38 - Tendo em vista a predominância de fatores internos para as despesas durante Geisel, concluem que o governo (...) subestimou a profundidade e duração da crise internacional iniciada em 1973.
39 - O modelo, ao que entendi, diz na Tabela 1 que a despesa do governo acabou sendo uma decisão fortemente "autônoma", digamos assim. Independeu uns 80% de qualquer fator. (Não sei 100% se é essa a interpretação correta...). O predomínio absoluto e persistente da despesa do governo frente a outras variáveis internas na determinação dos gastos públicos pode ser uma indicação de que as motivações políticas, associadas à busca de legitimidade do governo tanto em termos eleitorais quanto em termos de suas alianças com grupos sociais, foram mais relevantes do que critérios econômicos para a implementação do II PND. Nesse aspecto, as interpretações de Lessa (1978), Balassa (1979), Fishlow (1986) e Aguirre e Saddi (1997) saem favorecidas quando comparadas com a hipótese de elevada racionalidade econômica defendida por Velloso (1998), Castro (1985) e Fonseca e Monteiro (2008).
40 - Os resultados da seção 5 indicam, porém, que as políticas do governo Geisel tiveram um impacto direto e duradouro sobre o endividamento externo (Tabela 3). A própria dívida externa, as despesas governamentais e a substituição de importações exerceram o maior efeito sobre o endividamento externo no período. (...) Assim, é difícil negar que o II PND, embora tenha alcançado considerável êxito em sua meta de diversificar a estrutura industrial, contribuiu de forma decisiva para os sérios problemas que, potencializados pela segunda crise do petróleo e elevação dos juros em 1979, culminaram com os graves desequilíbrios das décadas seguintes.
41 - Há fatores internos realmente na decisão de promoção das exportações... Ainda assim, o endividamento externo tornou-se progressivamente um dos principais condicionantes da promoção das exportações, à medida que a geração de divisas passou a ser vital para a manutenção de altos níveis de importação e do crescente serviço da dívida externa. Foi o grande impulsionador final.
42 - ...Da mesma forma, a substituição de importações parece ter sido sempre priorizada em relação à promoção das exportações, como pode ser visto no caso da determinação dos choques nas despesas do governo.
43 - Interpretação de Lessa (1978): ...o II PND seria uma expressão do ufanismo militarista que sacrificou a racionalidade econômica, subestimando em particular as consequências da nova conjuntura internacional.

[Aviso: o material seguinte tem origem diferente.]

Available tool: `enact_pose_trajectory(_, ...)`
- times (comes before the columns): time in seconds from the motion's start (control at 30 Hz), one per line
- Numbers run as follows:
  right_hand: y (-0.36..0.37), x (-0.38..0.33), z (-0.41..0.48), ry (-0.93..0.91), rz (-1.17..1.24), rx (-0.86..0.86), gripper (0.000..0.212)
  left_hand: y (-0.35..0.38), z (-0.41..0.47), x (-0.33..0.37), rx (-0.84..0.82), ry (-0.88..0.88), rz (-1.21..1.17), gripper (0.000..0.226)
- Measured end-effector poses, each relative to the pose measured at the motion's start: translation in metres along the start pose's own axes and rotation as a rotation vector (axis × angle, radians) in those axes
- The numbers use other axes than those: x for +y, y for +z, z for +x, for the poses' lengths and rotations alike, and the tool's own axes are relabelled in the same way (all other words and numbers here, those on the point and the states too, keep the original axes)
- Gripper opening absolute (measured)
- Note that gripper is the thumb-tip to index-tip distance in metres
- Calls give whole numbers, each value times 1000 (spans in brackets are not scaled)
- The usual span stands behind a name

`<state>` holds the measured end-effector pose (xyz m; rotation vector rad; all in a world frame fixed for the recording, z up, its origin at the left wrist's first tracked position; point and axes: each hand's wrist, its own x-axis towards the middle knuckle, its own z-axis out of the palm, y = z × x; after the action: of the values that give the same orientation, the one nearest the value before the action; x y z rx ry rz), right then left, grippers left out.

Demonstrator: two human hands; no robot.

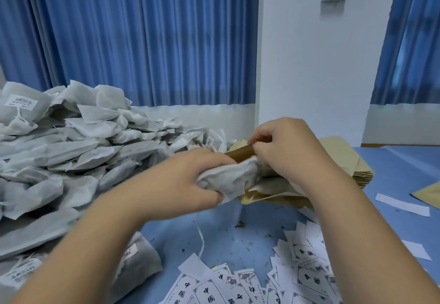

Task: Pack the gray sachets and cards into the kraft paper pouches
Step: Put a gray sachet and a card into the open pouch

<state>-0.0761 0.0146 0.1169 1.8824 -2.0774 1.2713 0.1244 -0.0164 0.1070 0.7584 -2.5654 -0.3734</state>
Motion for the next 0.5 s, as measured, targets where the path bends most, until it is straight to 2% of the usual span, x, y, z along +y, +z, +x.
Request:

44 - A conclusão dos autores: É possível inferir dos resultados obtidos que os choques externos do preço do petróleo e da desaceleração econômica mundial tiveram um impacto moderado sobre as decisões de política econômica, predominando considerações relativas à situação doméstica, sobretudo as de natureza política.
45 - ...Não era sustentável pois as contas externas começaram a pesar demais. Nas palavras dos autores: os resultados em termos de exportações não foram suficientes para superar as fortes tensões acumuladas. (...) Mesmo tendo alcançado considerável êxito em seu propósito de diversificar a estrutura industrial, não parece razoável desconsiderar ou relativizar os elevados custos da estratégia de crescimento acelerado com endividamento externo em meio à crise internacional. Os resultados aqui apresentados sugerem, enfim, que o II PND contribuiu de forma significativa para os sérios problemas que, ampliados pela segunda crise do petróleo e elevação dos juros em 1979, culminaram com graves desequilíbrios, crise externa e estagnação econômica nas décadas seguintes.